EXERCISE PROMPT:
When you reach the line with "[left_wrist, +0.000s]", transcribe it and each line after it through the last one below, exactly. Pictures stay out.

-- -- --

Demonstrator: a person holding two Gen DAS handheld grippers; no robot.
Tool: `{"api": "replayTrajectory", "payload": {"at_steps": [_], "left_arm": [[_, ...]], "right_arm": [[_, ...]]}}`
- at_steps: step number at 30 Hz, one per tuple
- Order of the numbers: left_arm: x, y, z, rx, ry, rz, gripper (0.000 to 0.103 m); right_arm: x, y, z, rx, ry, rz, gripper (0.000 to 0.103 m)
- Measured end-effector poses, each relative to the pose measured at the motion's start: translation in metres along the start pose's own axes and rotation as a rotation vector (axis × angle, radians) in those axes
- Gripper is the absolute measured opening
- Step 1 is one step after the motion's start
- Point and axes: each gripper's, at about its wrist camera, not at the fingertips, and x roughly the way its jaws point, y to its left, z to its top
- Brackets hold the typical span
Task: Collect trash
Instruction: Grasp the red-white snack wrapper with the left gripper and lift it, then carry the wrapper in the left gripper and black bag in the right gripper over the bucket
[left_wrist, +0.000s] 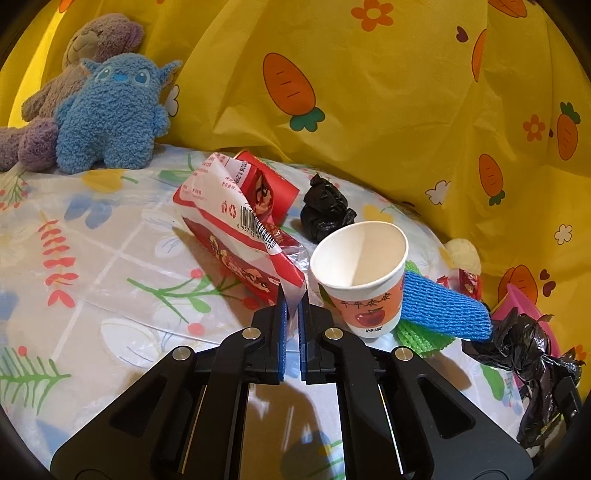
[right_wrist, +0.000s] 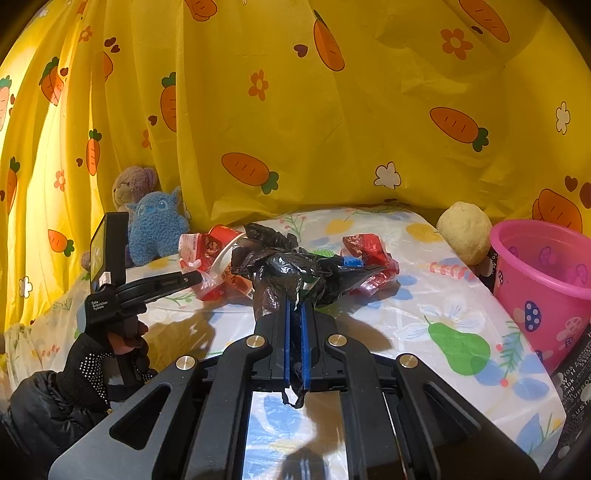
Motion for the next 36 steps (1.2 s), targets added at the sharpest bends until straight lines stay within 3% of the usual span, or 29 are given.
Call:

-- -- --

YOUR SOLUTION:
[left_wrist, +0.000s] 
[right_wrist, +0.000s] 
Motion for the next 36 steps (1.2 s), targets added at the sharpest bends until straight lines stay within 3% of the usual span, or 29 are given.
Call:

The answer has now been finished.